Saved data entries

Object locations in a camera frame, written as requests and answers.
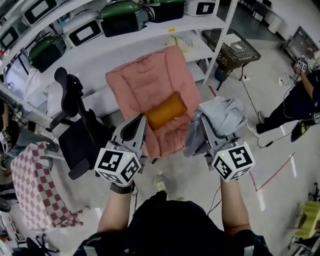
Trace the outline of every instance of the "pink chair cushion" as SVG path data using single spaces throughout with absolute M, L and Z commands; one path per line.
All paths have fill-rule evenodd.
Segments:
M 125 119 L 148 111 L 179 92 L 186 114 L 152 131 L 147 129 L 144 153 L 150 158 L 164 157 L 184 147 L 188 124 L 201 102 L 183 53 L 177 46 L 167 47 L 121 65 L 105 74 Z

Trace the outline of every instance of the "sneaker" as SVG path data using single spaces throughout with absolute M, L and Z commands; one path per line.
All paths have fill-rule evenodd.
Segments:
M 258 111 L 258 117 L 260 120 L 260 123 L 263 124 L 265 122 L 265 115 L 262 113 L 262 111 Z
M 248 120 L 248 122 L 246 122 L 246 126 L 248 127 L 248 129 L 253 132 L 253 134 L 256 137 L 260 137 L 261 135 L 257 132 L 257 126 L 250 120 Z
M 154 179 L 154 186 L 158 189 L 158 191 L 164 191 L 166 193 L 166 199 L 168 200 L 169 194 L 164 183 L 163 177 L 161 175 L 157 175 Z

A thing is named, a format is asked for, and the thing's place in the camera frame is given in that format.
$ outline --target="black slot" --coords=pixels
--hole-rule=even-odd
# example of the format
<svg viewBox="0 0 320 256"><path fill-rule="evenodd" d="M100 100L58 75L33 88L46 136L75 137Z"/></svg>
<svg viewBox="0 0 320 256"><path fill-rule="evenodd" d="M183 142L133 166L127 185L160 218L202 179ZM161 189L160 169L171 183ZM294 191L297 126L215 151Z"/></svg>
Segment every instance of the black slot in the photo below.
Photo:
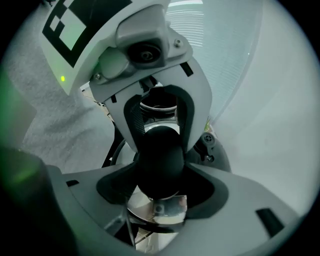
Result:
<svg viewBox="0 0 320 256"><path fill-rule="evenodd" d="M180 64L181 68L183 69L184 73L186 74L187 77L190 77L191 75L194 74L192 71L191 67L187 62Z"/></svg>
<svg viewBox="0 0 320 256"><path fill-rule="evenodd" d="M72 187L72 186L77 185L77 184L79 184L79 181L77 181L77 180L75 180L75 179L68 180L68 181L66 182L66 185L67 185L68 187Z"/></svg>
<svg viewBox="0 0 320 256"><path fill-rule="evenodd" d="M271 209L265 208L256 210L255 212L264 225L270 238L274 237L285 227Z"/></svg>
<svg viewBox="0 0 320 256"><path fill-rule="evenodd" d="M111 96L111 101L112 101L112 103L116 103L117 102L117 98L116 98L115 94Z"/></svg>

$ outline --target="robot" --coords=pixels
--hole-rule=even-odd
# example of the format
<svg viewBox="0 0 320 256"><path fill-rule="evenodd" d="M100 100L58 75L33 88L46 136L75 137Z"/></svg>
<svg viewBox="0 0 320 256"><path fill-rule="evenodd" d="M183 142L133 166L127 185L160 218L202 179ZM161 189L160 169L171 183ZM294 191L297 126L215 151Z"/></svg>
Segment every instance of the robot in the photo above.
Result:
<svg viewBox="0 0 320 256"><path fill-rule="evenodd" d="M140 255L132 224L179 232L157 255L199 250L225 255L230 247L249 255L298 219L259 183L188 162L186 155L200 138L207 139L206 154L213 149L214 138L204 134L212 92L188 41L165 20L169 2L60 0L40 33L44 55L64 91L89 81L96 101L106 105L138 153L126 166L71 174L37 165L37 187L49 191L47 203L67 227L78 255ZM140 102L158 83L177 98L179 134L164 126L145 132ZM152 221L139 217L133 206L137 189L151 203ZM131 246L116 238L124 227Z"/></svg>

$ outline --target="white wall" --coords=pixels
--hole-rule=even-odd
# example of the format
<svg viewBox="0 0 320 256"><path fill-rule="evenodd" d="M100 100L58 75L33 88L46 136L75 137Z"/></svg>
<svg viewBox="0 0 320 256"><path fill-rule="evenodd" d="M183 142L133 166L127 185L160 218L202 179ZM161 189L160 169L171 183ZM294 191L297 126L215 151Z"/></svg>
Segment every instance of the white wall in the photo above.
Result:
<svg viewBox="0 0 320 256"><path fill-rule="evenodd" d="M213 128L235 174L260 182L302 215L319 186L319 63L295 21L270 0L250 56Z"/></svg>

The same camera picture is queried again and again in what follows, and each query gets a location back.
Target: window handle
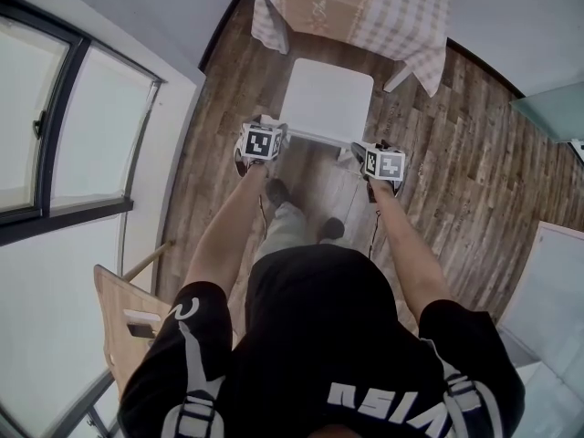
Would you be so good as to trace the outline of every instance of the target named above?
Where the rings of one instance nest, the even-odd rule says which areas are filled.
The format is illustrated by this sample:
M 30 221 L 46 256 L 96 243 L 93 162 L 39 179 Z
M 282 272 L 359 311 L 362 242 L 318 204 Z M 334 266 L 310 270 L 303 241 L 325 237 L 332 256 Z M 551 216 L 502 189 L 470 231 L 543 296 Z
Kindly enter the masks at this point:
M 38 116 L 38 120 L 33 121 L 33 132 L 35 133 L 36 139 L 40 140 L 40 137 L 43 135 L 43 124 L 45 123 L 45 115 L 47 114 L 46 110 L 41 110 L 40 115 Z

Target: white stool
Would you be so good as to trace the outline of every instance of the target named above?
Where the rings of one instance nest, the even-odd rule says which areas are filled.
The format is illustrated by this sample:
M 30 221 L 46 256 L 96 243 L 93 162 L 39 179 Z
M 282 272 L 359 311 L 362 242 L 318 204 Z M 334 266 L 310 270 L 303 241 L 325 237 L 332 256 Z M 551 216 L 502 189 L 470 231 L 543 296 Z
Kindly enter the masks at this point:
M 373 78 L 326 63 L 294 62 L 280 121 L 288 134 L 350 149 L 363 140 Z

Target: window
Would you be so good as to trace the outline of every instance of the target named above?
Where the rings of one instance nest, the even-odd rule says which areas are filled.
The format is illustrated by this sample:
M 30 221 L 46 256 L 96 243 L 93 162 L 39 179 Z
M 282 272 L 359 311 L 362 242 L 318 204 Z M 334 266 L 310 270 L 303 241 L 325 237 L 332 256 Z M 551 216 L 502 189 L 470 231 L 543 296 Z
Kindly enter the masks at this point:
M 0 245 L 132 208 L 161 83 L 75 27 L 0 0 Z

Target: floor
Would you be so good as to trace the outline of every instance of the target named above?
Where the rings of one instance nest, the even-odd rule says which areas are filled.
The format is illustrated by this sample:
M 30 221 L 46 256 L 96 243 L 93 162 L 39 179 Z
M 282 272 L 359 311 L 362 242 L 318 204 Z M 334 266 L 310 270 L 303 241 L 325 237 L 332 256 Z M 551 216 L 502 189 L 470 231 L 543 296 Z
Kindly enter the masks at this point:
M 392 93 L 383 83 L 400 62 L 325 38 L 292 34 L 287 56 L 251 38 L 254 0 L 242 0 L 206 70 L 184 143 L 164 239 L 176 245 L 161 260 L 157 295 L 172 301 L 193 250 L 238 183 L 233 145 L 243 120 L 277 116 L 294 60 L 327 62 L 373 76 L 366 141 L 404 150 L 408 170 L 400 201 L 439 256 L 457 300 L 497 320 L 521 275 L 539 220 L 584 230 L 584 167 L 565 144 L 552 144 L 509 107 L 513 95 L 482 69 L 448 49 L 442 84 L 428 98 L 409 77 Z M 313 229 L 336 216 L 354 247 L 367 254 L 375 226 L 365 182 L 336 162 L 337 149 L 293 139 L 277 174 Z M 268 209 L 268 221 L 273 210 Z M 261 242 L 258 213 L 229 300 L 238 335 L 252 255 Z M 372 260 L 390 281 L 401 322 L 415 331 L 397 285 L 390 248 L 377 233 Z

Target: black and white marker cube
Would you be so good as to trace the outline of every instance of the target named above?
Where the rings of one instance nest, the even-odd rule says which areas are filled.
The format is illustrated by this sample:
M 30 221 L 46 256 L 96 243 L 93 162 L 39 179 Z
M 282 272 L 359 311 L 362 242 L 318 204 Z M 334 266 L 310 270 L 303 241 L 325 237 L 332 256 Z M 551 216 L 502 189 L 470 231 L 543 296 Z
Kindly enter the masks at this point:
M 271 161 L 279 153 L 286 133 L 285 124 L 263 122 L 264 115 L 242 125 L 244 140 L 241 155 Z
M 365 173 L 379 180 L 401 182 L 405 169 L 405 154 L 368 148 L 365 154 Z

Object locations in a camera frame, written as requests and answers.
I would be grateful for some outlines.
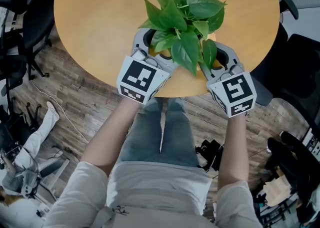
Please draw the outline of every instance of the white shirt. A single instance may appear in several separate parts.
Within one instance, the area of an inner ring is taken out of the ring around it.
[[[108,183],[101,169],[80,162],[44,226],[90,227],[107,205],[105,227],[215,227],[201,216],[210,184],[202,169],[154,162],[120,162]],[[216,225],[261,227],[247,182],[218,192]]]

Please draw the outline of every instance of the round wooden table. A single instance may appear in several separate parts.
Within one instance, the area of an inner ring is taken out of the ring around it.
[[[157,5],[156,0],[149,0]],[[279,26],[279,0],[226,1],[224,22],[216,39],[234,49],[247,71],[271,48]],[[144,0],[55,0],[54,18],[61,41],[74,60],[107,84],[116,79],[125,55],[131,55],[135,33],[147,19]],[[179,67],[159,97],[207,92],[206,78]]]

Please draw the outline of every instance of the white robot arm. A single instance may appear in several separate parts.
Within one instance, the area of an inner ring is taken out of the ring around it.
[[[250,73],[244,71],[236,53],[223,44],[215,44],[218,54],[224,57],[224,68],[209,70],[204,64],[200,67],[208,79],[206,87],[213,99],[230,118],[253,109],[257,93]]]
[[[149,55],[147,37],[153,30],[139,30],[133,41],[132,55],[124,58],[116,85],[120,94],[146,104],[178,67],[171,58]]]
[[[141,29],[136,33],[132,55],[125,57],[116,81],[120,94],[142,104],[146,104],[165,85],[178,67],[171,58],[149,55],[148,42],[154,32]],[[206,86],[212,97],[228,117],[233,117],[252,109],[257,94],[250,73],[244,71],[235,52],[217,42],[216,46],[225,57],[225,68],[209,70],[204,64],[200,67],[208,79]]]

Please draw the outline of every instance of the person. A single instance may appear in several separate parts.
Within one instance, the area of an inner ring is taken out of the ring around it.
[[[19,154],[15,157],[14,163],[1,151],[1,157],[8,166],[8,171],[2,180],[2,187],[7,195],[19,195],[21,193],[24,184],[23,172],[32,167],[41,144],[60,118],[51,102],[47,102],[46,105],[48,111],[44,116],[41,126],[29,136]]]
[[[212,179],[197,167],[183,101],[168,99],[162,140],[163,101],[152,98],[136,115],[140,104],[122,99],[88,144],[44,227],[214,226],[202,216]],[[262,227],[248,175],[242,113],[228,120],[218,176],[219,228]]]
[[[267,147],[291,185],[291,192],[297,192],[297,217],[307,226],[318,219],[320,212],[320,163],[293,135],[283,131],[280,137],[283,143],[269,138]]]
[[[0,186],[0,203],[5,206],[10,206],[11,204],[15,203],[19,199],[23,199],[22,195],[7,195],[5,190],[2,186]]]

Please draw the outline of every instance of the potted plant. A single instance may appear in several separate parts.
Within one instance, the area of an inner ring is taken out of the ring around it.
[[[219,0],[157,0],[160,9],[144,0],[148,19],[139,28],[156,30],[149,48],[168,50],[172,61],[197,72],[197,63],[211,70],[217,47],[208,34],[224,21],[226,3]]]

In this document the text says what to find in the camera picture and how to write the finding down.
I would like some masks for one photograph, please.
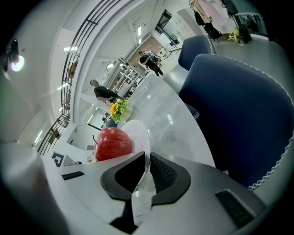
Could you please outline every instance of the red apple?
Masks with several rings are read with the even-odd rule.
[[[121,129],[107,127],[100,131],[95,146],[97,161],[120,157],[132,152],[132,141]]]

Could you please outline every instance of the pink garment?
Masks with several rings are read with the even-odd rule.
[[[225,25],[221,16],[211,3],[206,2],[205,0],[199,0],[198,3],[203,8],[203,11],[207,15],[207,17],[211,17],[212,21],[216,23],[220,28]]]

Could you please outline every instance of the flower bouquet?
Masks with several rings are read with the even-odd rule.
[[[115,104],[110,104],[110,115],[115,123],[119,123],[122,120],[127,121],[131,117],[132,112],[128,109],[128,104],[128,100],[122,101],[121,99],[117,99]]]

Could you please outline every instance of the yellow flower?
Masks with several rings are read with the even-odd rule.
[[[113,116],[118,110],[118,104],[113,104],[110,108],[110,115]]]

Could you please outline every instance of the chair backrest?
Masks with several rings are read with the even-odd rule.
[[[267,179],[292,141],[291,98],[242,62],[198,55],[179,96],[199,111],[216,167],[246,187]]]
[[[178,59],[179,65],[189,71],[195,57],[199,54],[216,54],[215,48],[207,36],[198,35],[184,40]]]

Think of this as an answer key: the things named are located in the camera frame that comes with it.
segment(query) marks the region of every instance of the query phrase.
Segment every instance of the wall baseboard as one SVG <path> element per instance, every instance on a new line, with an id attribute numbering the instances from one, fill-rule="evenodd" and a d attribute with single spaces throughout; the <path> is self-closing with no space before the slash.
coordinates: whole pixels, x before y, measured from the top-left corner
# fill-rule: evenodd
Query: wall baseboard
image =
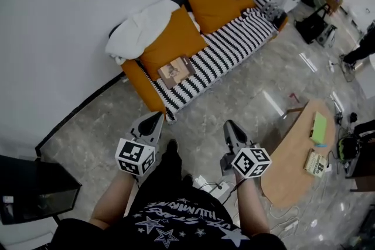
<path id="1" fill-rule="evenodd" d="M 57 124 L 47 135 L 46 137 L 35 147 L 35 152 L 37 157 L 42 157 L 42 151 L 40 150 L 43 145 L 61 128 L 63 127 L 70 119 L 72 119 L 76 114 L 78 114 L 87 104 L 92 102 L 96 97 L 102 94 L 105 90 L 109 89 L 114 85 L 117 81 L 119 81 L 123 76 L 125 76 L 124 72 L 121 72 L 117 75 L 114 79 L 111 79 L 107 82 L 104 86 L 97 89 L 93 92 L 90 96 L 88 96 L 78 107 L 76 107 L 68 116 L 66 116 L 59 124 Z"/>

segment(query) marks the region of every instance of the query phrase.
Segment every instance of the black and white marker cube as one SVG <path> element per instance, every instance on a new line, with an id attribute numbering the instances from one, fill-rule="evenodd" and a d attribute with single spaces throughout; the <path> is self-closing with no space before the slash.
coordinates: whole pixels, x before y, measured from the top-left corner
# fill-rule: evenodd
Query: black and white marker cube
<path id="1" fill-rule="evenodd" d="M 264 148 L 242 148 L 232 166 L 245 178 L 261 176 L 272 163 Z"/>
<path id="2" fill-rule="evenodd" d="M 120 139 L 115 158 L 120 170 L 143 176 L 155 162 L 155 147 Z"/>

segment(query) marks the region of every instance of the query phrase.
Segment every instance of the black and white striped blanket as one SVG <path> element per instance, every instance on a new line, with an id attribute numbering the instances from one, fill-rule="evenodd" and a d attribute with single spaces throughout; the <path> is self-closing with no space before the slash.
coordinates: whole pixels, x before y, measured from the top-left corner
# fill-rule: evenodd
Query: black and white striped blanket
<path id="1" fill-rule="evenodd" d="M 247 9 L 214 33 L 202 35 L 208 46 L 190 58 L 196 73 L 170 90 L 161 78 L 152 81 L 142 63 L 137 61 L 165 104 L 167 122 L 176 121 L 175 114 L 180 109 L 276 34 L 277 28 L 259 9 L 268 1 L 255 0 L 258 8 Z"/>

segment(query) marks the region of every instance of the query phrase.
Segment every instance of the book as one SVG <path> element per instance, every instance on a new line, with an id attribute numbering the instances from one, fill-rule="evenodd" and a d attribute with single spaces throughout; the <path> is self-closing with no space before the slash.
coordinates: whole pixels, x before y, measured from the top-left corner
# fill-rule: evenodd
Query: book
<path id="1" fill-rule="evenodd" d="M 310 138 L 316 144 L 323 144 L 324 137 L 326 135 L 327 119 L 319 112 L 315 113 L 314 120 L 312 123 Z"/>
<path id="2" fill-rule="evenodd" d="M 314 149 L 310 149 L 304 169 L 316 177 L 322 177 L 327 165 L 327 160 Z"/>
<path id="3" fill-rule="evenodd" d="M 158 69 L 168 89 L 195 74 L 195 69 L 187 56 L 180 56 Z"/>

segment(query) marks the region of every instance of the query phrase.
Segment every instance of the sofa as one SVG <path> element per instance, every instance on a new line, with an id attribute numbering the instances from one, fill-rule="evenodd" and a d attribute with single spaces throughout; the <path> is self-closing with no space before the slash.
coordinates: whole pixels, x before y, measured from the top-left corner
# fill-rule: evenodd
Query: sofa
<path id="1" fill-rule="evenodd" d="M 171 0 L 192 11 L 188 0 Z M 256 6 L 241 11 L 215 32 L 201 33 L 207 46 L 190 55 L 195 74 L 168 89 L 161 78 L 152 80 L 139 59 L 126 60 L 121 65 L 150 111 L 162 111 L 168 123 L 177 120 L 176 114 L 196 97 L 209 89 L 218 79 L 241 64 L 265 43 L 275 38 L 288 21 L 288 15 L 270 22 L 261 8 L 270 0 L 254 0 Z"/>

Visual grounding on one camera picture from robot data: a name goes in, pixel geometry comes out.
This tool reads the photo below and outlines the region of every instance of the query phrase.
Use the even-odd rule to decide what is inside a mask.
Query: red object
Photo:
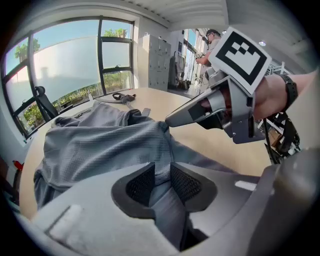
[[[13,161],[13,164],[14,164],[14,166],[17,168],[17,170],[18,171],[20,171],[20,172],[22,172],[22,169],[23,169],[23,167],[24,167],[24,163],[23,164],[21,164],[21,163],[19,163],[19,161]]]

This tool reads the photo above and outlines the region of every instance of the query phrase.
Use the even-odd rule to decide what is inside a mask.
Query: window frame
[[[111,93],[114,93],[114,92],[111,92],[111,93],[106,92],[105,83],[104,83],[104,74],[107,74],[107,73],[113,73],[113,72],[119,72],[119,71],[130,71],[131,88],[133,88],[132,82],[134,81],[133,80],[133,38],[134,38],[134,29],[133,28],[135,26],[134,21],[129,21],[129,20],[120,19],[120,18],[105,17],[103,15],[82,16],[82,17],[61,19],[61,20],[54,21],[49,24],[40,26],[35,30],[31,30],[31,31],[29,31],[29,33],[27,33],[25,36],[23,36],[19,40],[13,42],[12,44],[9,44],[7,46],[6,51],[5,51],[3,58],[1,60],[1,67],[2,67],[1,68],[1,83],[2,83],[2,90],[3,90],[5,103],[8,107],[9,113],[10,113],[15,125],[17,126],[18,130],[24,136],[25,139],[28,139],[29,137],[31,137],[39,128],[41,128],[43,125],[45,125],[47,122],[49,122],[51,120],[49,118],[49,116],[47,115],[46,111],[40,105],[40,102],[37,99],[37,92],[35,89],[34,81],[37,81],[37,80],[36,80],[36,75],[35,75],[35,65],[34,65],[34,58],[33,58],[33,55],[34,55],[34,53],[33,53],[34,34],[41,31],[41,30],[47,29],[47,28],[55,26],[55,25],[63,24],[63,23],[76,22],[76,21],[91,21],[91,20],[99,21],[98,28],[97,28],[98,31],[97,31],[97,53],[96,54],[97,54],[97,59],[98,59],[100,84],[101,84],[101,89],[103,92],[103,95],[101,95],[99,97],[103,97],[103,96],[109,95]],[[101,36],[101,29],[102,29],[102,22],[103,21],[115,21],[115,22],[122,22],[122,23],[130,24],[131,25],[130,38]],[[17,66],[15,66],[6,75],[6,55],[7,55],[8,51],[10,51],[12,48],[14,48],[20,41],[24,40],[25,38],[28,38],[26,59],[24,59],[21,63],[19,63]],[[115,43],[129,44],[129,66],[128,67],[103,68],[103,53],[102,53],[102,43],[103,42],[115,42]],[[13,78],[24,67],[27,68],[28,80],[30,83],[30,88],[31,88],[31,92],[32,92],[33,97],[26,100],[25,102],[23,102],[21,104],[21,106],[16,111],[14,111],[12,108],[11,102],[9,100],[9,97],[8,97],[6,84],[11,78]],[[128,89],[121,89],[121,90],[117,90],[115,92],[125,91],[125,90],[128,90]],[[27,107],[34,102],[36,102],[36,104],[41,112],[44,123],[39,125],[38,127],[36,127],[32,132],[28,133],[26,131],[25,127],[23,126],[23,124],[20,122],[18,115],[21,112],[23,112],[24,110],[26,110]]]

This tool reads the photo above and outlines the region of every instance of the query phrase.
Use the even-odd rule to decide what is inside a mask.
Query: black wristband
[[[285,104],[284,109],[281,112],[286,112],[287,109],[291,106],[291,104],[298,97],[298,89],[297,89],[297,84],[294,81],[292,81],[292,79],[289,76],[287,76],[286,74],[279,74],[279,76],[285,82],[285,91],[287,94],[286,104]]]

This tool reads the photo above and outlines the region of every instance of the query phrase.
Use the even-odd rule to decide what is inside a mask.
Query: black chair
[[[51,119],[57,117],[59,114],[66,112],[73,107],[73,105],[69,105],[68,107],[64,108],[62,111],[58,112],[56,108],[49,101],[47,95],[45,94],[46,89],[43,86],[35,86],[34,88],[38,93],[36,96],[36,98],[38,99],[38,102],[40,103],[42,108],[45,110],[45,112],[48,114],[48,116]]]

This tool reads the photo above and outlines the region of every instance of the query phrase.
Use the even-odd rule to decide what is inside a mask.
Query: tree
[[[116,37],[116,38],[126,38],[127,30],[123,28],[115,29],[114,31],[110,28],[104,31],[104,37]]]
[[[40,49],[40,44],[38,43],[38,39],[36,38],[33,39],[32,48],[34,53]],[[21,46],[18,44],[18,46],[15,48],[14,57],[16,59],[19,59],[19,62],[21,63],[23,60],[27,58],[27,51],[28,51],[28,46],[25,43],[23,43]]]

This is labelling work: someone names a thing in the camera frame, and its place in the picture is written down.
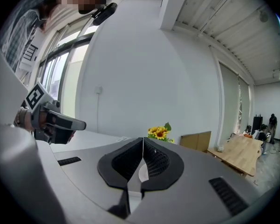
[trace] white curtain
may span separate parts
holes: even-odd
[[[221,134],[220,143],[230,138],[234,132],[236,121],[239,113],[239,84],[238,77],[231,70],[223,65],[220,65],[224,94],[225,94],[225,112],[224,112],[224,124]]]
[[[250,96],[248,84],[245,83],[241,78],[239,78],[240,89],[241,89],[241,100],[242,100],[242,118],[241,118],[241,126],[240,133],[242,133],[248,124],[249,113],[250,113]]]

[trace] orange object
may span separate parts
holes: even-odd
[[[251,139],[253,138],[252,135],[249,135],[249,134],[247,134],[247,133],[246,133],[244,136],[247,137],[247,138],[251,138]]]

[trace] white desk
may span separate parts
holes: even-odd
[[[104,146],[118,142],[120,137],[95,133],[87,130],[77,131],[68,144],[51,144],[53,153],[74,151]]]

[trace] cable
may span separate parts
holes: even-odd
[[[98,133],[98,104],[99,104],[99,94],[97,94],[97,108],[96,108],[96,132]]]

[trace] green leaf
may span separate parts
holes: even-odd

▸ **Try it**: In the data above, each line holding "below" is to be found and copied.

▸ **Solution to the problem**:
Segment every instance of the black slot in the photo below.
This tool reads the photo below and outlines the region of every instance of the query phrase.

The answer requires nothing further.